• **PROBLEM TO SOLVE**
Leaving out any pictures, transcribe every record exactly.

• **TASK DATA**
=======

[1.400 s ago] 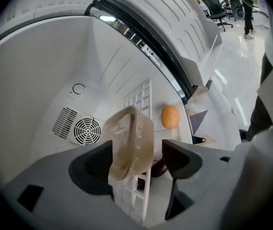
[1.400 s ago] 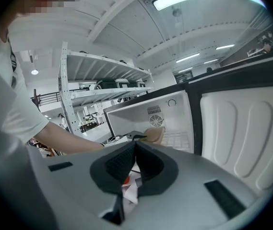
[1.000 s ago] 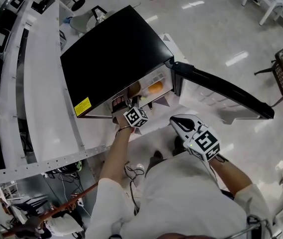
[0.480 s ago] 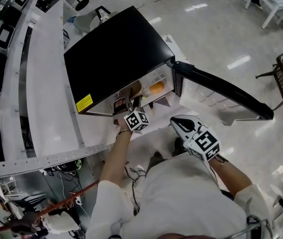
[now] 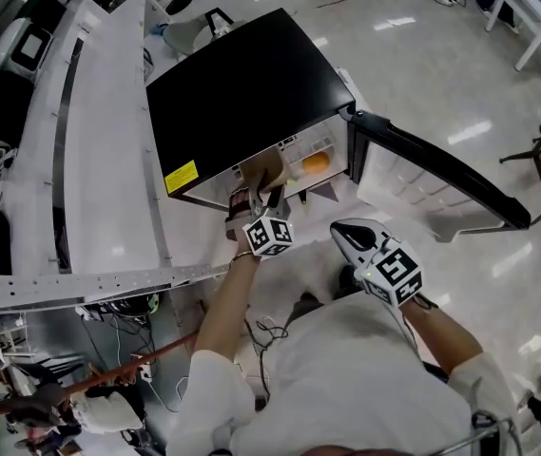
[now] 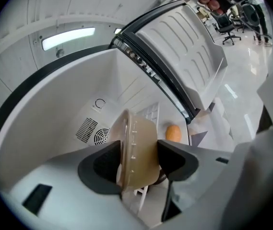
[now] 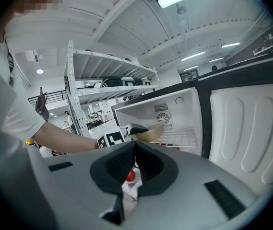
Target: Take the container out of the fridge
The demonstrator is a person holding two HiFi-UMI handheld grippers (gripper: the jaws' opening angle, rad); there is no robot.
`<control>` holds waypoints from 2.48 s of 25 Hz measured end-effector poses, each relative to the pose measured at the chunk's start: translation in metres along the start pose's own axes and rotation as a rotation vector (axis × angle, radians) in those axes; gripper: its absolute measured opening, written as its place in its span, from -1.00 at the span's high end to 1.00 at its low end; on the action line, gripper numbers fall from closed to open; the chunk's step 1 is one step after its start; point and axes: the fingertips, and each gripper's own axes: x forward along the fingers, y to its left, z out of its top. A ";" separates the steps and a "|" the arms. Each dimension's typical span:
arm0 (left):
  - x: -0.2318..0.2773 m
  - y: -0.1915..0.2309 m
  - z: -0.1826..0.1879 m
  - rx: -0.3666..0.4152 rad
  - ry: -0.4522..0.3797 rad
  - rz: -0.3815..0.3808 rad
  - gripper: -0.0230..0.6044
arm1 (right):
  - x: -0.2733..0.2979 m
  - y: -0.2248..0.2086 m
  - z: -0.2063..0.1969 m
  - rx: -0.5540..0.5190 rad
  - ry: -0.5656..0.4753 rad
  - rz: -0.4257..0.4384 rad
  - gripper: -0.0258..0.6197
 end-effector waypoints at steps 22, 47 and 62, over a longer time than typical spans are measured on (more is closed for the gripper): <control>-0.142 0.027 0.002 -0.387 -0.235 -0.005 0.19 | 0.027 0.088 0.010 -0.050 0.004 -0.015 0.90; -0.285 0.040 -0.017 -0.652 -0.429 0.007 0.20 | 0.014 0.159 0.010 -0.079 -0.032 -0.112 0.90; -0.343 0.033 -0.022 -0.850 -0.510 -0.032 0.21 | -0.024 0.171 0.011 -0.059 -0.121 -0.193 0.90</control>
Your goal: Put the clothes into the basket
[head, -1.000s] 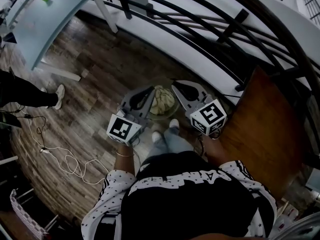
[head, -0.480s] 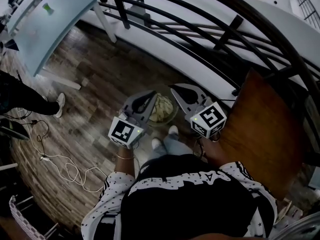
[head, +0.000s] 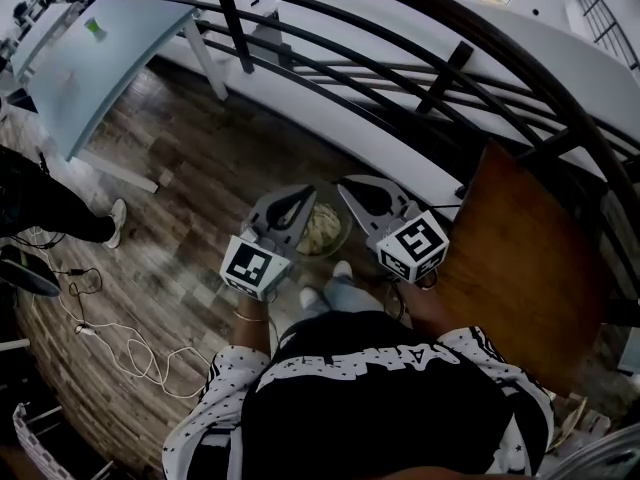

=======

• **RESULT FOR THIS TASK**
[1.400 s ago] 
[1.400 s ago] 
[1.000 s ago] 
[0.480 s ago] 
[now] 
[now] 
[now] 
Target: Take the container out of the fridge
The demonstrator is a person holding two HiFi-UMI handheld grippers (gripper: the jaws' opening angle, rad); there is no robot.
`<control>` holds waypoints from 2.48 s of 25 Hz measured end-effector poses, each relative to the pose measured at the chunk's start: translation in metres along the start pose's own axes and rotation as a rotation vector (axis × angle, radians) in those axes; gripper: its absolute measured opening, written as its place in its span, from -1.00 at the span's high end to 1.00 at its low end; on the action line, gripper numbers fall from closed to open; the chunk's step 1 is one step after its start; point and axes: the fingertips, and each gripper's own axes: x forward along the fingers, y to its left, z out of its top. A ";" separates the steps and a "|" the arms. Each dimension's typical span:
arm0 (left):
  - x: -0.2318..0.2773 m
  - y: -0.1915..0.2309 m
  - z: -0.1826..0.1879 m
  - rx: -0.3666..0.4152 rad
  - ry: -0.4522..0.3797 rad
  - rz: -0.3815..0.3808 rad
  - gripper: -0.0230..0.6044
arm1 (right):
  - x: -0.2733..0.2979 m
  - y: -0.2248..0.2086 m
  - z: -0.2063..0.1969 m
  - rx: -0.5540..0.5190 rad
  - ry: -0.5656..0.4753 rad
  - rz: -0.4257..0.4384 rad
  - gripper: -0.0258..0.6197
 end-effector waypoints at steps 22, 47 and 62, over a longer time than typical spans are measured on (more is closed for the gripper): <control>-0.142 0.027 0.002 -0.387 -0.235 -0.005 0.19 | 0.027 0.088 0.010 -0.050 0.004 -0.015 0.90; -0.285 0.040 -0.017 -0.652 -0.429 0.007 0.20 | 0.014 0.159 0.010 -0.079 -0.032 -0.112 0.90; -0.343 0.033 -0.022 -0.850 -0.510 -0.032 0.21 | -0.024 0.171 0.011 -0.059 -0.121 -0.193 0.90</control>
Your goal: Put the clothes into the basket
[head, -1.000s] 
[head, -0.480s] 
[head, +0.000s] 

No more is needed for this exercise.